What is the lesson connected to why I keep ending up here again and again?
I guess, it's time to admit I've been running, but somehow I keep ending up in the same "place" (i.e stressful job, toxic relationships, empty, and exhausted) over and over. I finally ask myself not why am I here, but "what is this teaching me?"
I left because I was afraid; afraid of rejection, not fitting in, not being fun anymore. I was insecure, running, and broken. So consumed in this never ending cycle, I thought I should leave.
I constantly asked myself, "am I ever going to be unstuck?"
Until I learned, how you leave matters!
It took a while to realize, you are not suppose to leave the same way you came in.
What am I suppose to be doing here?
Who am I suppose to be becoming? . . there's got to be a reason I am here again. There is something I am suppose to be taking away from this.
There is a lesson to learn as to why I went back in the first, second, well fifth place.

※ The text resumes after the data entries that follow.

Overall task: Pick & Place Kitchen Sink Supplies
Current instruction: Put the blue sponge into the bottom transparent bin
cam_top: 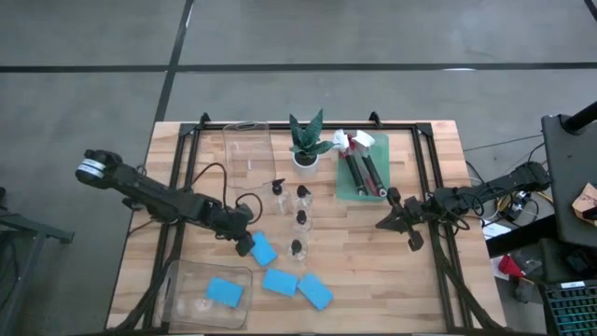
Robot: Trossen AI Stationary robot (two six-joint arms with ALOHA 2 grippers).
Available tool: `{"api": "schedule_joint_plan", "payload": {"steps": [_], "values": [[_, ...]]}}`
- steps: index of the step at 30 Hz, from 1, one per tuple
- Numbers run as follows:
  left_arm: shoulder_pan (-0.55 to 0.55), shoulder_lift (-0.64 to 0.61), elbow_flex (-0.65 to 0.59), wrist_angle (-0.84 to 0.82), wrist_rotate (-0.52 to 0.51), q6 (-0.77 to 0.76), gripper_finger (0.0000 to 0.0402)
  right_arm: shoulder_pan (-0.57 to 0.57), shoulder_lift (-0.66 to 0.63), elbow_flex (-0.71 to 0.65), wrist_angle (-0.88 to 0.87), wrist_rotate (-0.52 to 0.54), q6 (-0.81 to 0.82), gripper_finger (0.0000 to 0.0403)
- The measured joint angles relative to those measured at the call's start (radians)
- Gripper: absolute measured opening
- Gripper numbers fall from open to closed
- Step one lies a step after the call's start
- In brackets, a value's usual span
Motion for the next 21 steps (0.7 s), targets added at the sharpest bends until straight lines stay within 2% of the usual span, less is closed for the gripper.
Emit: {"api": "schedule_joint_plan", "payload": {"steps": [6,11,15,18,21], "values": [[0.0,0.001,-0.093,0.081,-0.033,-0.041,0.0214,0.0,0.0,0.0,0.0,0.0,0.0,0.0008],[0.0,0.019,-0.161,0.241,-0.033,-0.053,0.0213,0.0,0.0,0.0,0.0,0.0,0.0,0.0008],[0.0,0.045,-0.172,0.248,-0.038,-0.061,0.0208,0.0,0.0,0.0,0.0,0.0,0.0,0.0008],[0.0,0.074,-0.173,0.248,-0.049,-0.058,0.018,0.0,0.0,0.0,0.0,0.0,0.0,0.0008],[0.001,0.1,-0.173,0.247,-0.051,-0.04,0.0128,0.0,0.0,0.0,0.0,0.0,0.0,0.0008]]}}
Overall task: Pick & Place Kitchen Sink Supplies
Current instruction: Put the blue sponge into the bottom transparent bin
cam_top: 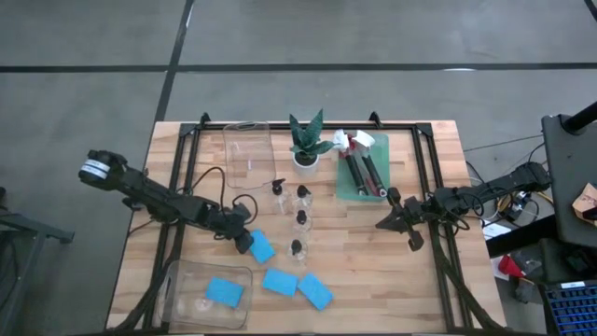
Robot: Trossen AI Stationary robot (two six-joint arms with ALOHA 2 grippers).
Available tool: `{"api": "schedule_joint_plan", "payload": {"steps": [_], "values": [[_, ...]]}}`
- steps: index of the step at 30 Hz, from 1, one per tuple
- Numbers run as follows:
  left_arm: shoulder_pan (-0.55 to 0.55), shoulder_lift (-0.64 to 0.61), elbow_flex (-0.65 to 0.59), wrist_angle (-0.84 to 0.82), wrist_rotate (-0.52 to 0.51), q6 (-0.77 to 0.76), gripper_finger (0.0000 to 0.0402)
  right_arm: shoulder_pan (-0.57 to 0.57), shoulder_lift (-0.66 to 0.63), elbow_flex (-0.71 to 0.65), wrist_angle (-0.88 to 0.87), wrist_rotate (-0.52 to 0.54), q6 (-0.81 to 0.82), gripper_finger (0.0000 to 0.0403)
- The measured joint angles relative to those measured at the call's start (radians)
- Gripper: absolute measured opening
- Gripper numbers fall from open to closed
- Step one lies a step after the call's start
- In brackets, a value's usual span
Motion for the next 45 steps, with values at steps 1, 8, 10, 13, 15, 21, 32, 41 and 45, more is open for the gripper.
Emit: {"api": "schedule_joint_plan", "payload": {"steps": [1,8,10,13,15,21,32,41,45], "values": [[0.0,0.005,0.001,0.001,0.0,0.003,0.0107,0.0,0.0,0.0,0.0,0.0,0.0,0.0008],[0.0,-0.033,0.001,0.013,-0.001,0.006,0.001,0.0,0.0,0.0,0.0,0.0,0.0,0.0008],[0.0,-0.063,-0.001,-0.004,0.007,0.006,0.0004,0.0,0.0,0.0,0.0,0.0,0.0,0.0008],[-0.001,-0.123,-0.005,-0.032,0.011,0.007,0.0002,0.0,0.0,0.0,0.0,0.0,0.0,0.0008],[-0.001,-0.173,-0.003,-0.056,0.012,0.006,0.0001,0.0,0.0,0.0,0.0,0.0,0.0,0.0008],[0.0,-0.343,0.023,-0.186,0.018,0.005,0.0,0.0,0.0,0.0,0.0,0.0,0.0,0.0008],[-0.054,-0.584,0.236,-0.51,0.098,0.07,0.0,0.0,0.0,0.0,0.0,0.0,0.0,0.0008],[-0.343,-0.537,0.375,-0.585,0.065,-0.032,0.0,0.0,0.0,0.0,0.0,0.0,0.0,0.0008],[-0.496,-0.449,0.375,-0.637,-0.039,-0.236,0.0,0.0,0.0,0.0,0.0,0.0,0.0,0.0008]]}}
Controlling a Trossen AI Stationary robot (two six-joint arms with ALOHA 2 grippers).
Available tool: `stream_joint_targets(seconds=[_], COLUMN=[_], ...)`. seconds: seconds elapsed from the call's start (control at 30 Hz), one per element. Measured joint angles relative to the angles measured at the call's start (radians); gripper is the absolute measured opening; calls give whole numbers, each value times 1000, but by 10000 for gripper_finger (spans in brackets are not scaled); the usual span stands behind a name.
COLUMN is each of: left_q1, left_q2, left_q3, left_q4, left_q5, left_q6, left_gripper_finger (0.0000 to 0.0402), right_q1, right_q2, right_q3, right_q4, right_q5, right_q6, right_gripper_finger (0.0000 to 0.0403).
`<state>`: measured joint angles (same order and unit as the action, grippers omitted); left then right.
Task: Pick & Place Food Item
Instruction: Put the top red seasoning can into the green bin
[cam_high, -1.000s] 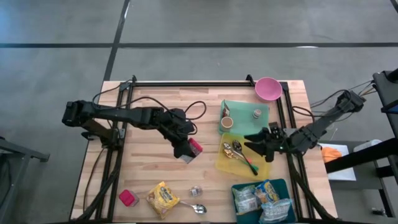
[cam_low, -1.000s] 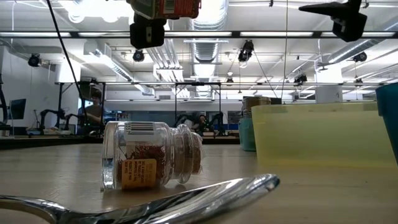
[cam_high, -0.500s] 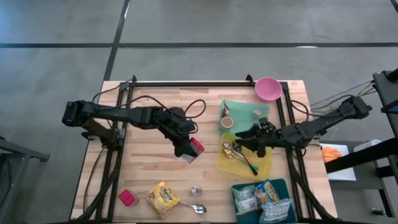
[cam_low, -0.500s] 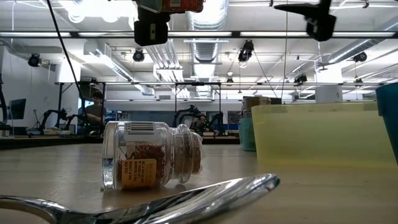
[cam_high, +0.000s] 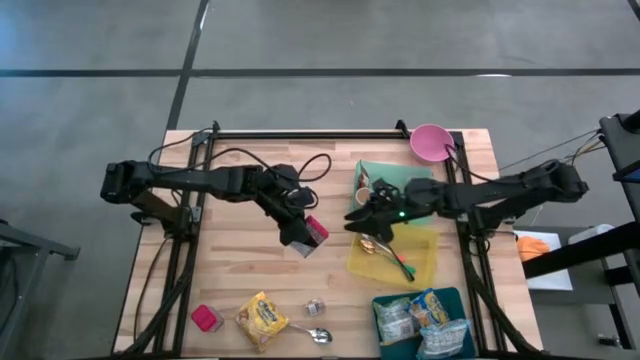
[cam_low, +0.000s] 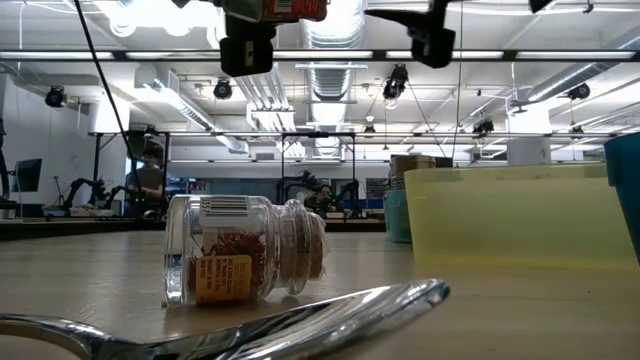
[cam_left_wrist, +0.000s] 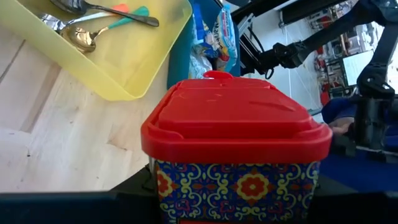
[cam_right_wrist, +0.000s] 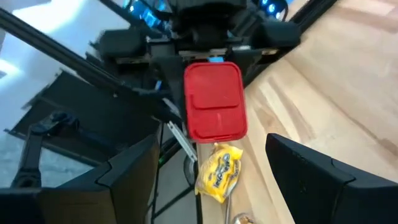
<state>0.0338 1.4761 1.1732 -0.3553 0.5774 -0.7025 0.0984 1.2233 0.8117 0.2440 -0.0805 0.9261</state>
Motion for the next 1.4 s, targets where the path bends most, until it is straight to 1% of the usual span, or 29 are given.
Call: stream_joint_targets(seconds=[0.17,0.3,0.43,0.63,0.7,0.77,0.83,1.0,1.13,1.23,1.33,1.4], left_q1=[5,10,10,9,9,9,10,10,10,10,10,10], left_q2=[0,0,0,0,0,0,0,-1,0,0,0,0], left_q3=[0,1,1,3,4,9,6,6,6,6,6,5], left_q4=[29,33,33,29,28,62,52,50,53,57,52,46], left_q5=[0,1,32,52,55,53,65,74,75,74,68,64], left_q6=[20,26,34,45,46,57,64,69,71,72,70,69], left_gripper_finger=[167,167,167,167,167,167,167,167,167,167,167,167], right_q1=[-18,-17,-18,-22,-22,-22,-21,-23,-23,-25,-25,-26], right_q2=[111,181,227,272,289,305,318,331,326,322,322,322], right_q3=[76,152,213,276,286,292,301,313,315,314,314,313], right_q4=[-4,-2,-26,-110,-109,-111,-113,-110,-110,-110,-116,-118], right_q5=[-79,-112,-138,-137,-137,-139,-138,-144,-146,-159,-170,-175], right_q6=[-12,-57,-95,-120,-122,-121,-122,-126,-163,-164,-160,-155], right_gripper_finger=[291,291,291,291,291,291,291,291,289,268,222,214])
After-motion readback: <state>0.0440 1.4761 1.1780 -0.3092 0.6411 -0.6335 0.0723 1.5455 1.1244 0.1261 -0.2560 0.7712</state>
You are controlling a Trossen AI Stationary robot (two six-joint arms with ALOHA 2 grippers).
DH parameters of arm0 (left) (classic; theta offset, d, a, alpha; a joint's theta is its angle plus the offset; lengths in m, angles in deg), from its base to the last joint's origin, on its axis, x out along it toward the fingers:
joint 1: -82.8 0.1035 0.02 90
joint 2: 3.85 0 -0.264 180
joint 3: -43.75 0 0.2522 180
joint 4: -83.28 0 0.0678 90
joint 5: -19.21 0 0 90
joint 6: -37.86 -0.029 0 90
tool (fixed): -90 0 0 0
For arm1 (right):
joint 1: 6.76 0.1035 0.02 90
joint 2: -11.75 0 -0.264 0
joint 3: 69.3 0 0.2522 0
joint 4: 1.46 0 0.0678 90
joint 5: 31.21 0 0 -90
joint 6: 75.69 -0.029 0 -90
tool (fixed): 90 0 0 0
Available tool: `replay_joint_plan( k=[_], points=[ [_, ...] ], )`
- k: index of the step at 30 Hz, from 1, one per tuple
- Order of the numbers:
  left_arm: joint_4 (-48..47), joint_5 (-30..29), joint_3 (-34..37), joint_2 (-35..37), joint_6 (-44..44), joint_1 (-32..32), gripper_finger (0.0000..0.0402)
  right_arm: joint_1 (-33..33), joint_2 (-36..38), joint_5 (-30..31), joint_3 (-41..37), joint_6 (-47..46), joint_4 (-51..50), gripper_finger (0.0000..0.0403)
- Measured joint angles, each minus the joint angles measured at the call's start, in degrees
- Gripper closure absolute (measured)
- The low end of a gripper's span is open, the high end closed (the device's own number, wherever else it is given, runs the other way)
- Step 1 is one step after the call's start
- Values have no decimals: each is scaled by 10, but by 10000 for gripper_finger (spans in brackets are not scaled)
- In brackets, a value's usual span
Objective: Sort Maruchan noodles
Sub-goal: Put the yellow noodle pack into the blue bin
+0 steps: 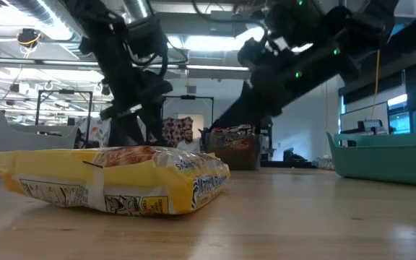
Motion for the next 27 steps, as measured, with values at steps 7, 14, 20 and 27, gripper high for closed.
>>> replay_joint_plan(
  k=[7,14,20,27],
  points=[
    [68,39,34,-3,-1,28,129,-25,-36,10,0,-12,19,178],
    [87,73,44,-20,5,21,129,-24,-72,3,0,-14,70,178],
    [94,96,44,-20,15,-6,129,-24,-74,21,0,0,54,178],
    [124,142,44,-20,30,-40,129,-24,-64,83,0,27,-9,178]
  ],
)
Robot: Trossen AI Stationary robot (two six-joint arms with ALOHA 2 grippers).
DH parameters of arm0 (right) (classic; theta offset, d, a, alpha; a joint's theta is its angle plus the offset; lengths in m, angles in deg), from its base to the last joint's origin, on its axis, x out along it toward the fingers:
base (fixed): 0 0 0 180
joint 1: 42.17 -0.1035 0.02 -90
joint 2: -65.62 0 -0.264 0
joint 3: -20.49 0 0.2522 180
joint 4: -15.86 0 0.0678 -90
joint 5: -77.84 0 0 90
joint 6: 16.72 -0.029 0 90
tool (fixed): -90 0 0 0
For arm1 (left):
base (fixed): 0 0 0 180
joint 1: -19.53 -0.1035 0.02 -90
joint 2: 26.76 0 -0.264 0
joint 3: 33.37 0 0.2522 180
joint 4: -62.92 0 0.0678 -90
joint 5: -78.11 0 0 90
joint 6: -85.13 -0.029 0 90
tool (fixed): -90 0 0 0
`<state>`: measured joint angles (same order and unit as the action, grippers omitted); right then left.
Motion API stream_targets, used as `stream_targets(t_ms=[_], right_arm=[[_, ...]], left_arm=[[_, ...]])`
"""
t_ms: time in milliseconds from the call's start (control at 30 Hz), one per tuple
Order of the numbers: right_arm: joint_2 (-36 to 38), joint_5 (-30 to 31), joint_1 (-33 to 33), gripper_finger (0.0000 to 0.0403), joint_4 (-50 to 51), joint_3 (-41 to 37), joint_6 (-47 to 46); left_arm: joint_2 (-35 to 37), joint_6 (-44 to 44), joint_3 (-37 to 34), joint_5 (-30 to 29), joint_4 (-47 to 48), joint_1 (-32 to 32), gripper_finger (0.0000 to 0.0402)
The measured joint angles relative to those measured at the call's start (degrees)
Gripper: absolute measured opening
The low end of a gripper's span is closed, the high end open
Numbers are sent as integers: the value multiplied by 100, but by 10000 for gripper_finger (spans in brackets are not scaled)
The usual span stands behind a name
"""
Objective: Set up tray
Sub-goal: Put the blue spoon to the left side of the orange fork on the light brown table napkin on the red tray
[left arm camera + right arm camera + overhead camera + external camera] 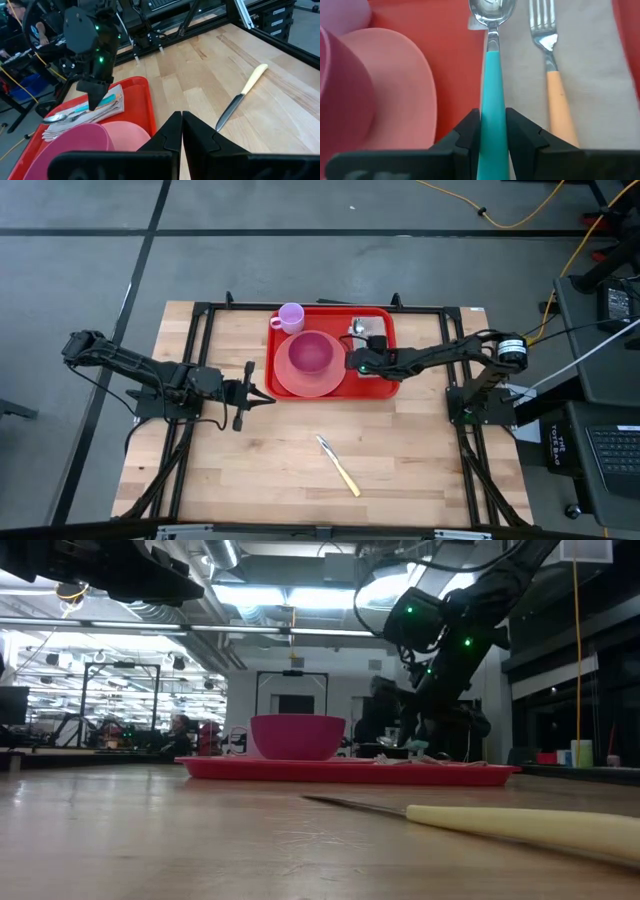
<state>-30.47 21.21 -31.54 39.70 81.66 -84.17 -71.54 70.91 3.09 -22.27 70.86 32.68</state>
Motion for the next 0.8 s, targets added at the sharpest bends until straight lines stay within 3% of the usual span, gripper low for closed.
stream_targets(t_ms=[800], right_arm=[[-301,-146,212,81,-249,0,40]], left_arm=[[0,0,0,1,0,0,3]])
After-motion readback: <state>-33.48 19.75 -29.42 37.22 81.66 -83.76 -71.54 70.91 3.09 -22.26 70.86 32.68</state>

It never dawned on me that I should fix how I left. But instead, leave properly. Leave with strategy, integrity, my confidence back, knowledge, and tools.
This time I grasping on to the tools & strategies to beat this cycle, put an end to the limiting beliefs, depression, toxic traits, and generational curses.
This has to be the last time I show up this way again. Quite frankly, I don't want to keep returning here. Who I am suppose to be becoming is a result of this circumstance.
I am taking the steps to where I am suppose to be, and whom I am suppose to become so I dont show up how I use to! This time will be the last time I am oppressed this way again.